*** Input material Section Begins ***

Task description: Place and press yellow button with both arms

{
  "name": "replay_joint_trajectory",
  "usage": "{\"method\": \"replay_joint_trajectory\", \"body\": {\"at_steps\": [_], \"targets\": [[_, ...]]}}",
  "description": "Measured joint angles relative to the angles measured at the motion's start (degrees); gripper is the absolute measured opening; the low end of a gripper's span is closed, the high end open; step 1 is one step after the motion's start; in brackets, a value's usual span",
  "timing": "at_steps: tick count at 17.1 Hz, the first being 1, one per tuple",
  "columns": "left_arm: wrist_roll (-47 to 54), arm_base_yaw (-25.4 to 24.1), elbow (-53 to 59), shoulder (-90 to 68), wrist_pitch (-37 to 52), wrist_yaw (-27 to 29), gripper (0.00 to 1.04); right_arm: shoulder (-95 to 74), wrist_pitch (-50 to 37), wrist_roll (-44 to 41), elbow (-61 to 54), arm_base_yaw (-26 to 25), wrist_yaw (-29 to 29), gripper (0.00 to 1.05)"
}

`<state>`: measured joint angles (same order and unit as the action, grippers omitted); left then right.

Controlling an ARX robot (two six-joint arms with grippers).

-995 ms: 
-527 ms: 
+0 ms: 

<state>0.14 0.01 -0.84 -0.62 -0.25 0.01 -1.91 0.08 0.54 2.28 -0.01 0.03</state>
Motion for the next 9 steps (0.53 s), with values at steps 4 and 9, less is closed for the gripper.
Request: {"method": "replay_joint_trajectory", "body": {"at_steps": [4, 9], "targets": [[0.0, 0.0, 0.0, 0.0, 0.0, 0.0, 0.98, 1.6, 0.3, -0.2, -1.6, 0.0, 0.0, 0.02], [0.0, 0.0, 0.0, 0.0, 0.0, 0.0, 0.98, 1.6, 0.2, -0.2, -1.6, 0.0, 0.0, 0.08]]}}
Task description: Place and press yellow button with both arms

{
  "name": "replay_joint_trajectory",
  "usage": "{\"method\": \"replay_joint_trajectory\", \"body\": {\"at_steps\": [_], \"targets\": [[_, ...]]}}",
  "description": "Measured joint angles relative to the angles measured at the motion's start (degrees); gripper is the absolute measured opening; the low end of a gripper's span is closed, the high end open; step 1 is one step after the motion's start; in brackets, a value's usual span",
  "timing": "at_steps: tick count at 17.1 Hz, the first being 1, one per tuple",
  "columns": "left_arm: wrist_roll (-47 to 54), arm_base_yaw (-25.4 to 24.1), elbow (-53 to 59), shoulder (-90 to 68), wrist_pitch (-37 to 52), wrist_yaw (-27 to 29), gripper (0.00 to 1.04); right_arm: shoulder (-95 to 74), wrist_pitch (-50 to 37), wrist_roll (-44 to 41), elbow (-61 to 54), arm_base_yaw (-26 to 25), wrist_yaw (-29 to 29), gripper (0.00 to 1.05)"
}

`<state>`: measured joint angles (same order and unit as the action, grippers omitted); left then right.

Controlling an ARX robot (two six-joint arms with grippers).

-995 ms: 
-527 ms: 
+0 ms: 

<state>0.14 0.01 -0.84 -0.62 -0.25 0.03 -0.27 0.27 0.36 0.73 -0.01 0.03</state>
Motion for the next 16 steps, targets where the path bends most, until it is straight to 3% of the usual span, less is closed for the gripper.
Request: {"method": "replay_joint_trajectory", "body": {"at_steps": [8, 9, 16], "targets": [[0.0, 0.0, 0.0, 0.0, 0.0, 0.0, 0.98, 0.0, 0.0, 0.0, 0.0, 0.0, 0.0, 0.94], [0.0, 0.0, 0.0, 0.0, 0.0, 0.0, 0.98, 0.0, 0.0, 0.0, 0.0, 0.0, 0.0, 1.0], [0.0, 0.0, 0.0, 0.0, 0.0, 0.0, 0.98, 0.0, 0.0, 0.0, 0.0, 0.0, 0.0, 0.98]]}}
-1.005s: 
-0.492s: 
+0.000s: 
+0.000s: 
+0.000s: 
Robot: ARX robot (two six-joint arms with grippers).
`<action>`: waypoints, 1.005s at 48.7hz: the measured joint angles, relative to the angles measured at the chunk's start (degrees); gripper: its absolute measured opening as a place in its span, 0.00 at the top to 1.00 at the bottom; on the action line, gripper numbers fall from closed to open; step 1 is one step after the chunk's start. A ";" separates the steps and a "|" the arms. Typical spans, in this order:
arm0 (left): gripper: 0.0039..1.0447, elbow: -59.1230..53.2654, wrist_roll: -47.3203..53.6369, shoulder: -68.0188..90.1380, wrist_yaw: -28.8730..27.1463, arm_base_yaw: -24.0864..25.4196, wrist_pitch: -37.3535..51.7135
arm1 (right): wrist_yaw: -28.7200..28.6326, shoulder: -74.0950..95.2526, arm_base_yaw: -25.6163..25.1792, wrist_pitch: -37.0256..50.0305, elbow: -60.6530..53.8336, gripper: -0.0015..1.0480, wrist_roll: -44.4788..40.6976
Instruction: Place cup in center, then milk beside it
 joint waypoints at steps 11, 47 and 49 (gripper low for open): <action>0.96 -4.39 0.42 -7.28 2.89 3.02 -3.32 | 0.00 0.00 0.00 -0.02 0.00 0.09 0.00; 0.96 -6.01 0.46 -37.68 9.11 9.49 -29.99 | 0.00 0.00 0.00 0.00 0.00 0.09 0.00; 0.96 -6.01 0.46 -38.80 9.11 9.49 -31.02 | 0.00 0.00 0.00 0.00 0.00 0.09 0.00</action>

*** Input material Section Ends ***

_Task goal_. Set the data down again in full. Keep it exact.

_Response below_.
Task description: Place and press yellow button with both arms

{
  "name": "replay_joint_trajectory",
  "usage": "{\"method\": \"replay_joint_trajectory\", \"body\": {\"at_steps\": [_], \"targets\": [[_, ...]]}}",
  "description": "Measured joint angles relative to the angles measured at the motion's start (degrees); gripper is the absolute measured opening; the low end of a gripper's span is closed, the high end open; step 1 is one step after the motion's start; in brackets, a value's usual span",
  "timing": "at_steps: tick count at 17.1 Hz, the first being 1, one per tuple",
  "columns": "left_arm: wrist_roll (-47 to 54), arm_base_yaw (-25.4 to 24.1), elbow (-53 to 59), shoulder (-90 to 68), wrist_pitch (-37 to 52), wrist_yaw (-27 to 29), gripper (0.00 to 1.04); right_arm: shoulder (-95 to 74), wrist_pitch (-50 to 37), wrist_roll (-44 to 41), elbow (-61 to 54), arm_base_yaw (-26 to 25), wrist_yaw (-29 to 29), gripper (0.00 to 1.05)"
}

`<state>`: measured joint angles (same order and unit as the action, grippers omitted); left then right.

Controlling an ARX robot (two six-joint arms with grippers).

-995 ms: 
-527 ms: 
+0 ms: 

<state>0.14 0.01 -0.84 -0.62 -0.25 0.01 -1.91 0.08 0.54 2.28 -0.01 0.03</state>
Motion for the next 9 steps (0.53 s), with values at steps 4 and 9, less is closed for the gripper.
Request: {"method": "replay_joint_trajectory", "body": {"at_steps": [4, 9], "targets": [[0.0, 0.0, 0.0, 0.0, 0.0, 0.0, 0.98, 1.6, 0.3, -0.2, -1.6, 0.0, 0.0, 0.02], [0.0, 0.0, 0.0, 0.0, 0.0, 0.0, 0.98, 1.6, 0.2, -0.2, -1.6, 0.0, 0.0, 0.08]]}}
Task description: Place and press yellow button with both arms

{
  "name": "replay_joint_trajectory",
  "usage": "{\"method\": \"replay_joint_trajectory\", \"body\": {\"at_steps\": [_], \"targets\": [[_, ...]]}}",
  "description": "Measured joint angles relative to the angles measured at the motion's start (degrees); gripper is the absolute measured opening; the low end of a gripper's span is closed, the high end open; step 1 is one step after the motion's start; in brackets, a value's usual span",
  "timing": "at_steps: tick count at 17.1 Hz, the first being 1, one per tuple",
  "columns": "left_arm: wrist_roll (-47 to 54), arm_base_yaw (-25.4 to 24.1), elbow (-53 to 59), shoulder (-90 to 68), wrist_pitch (-37 to 52), wrist_yaw (-27 to 29), gripper (0.00 to 1.04); right_arm: shoulder (-95 to 74), wrist_pitch (-50 to 37), wrist_roll (-44 to 41), elbow (-61 to 54), arm_base_yaw (-26 to 25), wrist_yaw (-29 to 29), gripper (0.00 to 1.05)"
}

`<state>`: measured joint angles (same order and unit as the action, grippers omitted); left then right.

Controlling an ARX robot (two six-joint arms with grippers).

-995 ms: 
-527 ms: 
+0 ms: 

<state>0.14 0.01 -0.84 -0.62 -0.25 0.03 -0.27 0.27 0.36 0.73 -0.01 0.03</state>
Motion for the next 16 steps, targets where the path bends most, until it is straight to 3% of the usual span, less is closed for the gripper.
Request: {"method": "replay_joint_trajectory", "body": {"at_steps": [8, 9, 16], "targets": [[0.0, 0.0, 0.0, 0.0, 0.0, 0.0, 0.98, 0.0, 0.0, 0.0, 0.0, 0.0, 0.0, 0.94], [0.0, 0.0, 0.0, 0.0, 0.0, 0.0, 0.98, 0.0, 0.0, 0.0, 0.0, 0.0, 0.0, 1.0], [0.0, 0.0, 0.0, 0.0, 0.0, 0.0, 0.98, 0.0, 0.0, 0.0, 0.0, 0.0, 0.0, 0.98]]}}
-1.005s: 
-0.492s: 
+0.000s: 
+0.000s: 
+0.000s: 
Robot: ARX robot (two six-joint arms with grippers).
`<action>`: waypoints, 1.005s at 48.7hz: the measured joint angles, relative to the angles measured at the chunk's start (degrees); gripper: its absolute measured opening as a place in its span, 0.00 at the top to 1.00 at the bottom; on the action line, gripper numbers fall from closed to open; step 1 is one step after the chunk's start. A ";" separates the steps and a "|" the arms. Typical spans, in this order:
arm0 (left): gripper: 0.0039..1.0447, elbow: -59.1230..53.2654, wrist_roll: -47.3203..53.6369, shoulder: -68.0188..90.1380, wrist_yaw: -28.8730..27.1463, arm_base_yaw: -24.0864..25.4196, wrist_pitch: -37.3535..51.7135
arm1 (right): wrist_yaw: -28.7200..28.6326, shoulder: -74.0950..95.2526, arm_base_yaw: -25.6163..25.1792, wrist_pitch: -37.0256..50.0305, elbow: -60.6530..53.8336, gripper: -0.0015..1.0480, wrist_roll: -44.4788..40.6976
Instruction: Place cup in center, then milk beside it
 joint waypoints at steps 11, 47 and 49 (gripper low for open): <action>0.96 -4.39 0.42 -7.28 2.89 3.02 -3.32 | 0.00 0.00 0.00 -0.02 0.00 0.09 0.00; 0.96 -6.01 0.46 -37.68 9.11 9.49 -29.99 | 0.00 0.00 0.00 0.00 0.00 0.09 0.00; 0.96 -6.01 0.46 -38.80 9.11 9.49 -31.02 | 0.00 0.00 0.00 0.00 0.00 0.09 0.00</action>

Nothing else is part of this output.